For NZ artists embarking on an international career, the 'Outward Sound' team assists with financial grants for those looking to develop business offshore and increase their exports. Their focus is primarily on international music market development, working in conjunction with the artists’ managers. They are also responsible for co-ordinating the NZ presence at key offshore events – including the MIDEM trade fair in Cannes, France, the South by Southwest conference in Austin, Texas, and the CMJ Music Marathon in New York City.

The Commission’s Education team works with the Ministry of Education to provide services and resources for the secondary school music curriculum, including interactive CD/DVD resources. In addition to this, the Musicians Mentoring and Bands Mentoring In Schools (the latter in partnership with Smokefree Rockquest) programme offers students the practical opportunity to learn intensively from their heroes, as well as providing professional development opportunities for teachers.

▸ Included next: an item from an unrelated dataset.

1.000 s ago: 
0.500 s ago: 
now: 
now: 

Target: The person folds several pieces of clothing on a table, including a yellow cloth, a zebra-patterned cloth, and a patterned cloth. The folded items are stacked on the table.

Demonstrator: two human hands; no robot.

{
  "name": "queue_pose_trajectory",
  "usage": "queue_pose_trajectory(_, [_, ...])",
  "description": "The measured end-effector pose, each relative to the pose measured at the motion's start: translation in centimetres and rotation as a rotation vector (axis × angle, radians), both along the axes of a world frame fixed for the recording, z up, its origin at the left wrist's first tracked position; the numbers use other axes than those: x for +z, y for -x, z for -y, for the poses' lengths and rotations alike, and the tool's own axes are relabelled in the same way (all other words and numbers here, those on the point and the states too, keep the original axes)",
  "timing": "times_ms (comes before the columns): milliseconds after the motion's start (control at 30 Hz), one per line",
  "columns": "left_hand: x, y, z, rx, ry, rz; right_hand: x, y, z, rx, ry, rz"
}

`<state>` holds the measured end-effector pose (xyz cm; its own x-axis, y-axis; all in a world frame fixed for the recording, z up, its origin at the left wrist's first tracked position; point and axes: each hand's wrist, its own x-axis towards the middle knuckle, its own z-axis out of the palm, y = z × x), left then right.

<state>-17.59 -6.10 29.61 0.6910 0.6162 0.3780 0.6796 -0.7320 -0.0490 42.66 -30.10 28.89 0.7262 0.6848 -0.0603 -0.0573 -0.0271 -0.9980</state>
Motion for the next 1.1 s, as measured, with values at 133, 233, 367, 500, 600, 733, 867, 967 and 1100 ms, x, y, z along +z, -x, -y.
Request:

The Commission also run the New Zealand Music Month, an annual celebration of New Zealand's music, which takes place each May. The NZ Music Commission works in partnership with a wide range of organisations associated with the NZ music industry, including the Recording Industry Association of NZ (RIANZ), Australasian Performing Right Association (APRA), NZ On Air, Radio Broadcasters Association (RBA), Independent Music NZ (IMNZ) and Music Managers Forum (MMF), to coordinate activity during NZ Music Month. During 2000, the event increased playtime of New Zealand music from 10% to 23%.